§ **Work to be completed**: Apart from the images, repeat the data below exactly as written.

§ **Listed records**:
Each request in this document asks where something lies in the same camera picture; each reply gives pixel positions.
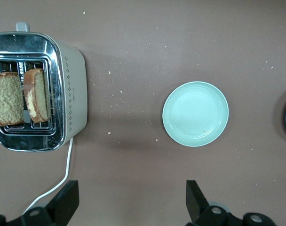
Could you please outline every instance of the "brown tabletop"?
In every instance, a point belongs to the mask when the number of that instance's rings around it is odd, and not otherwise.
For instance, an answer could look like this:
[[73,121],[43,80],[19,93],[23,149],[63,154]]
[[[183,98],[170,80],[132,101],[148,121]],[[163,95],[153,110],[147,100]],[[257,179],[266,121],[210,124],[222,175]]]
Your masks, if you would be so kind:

§ **Answer below**:
Each request in this document asks where something lies in the same camera picture; each reply gives pixel positions.
Could you please outline every instance of the "brown tabletop"?
In every instance, a point belongs to the mask when the number of that instance's rings around it is odd, and not otherwise.
For instance, an answer could look like this:
[[73,121],[43,80],[19,93],[23,149],[63,154]]
[[[183,98],[170,80],[132,101],[148,121]],[[163,95],[153,110],[147,100]],[[257,179],[266,121],[210,124],[222,175]]]
Your masks, if you would be so kind:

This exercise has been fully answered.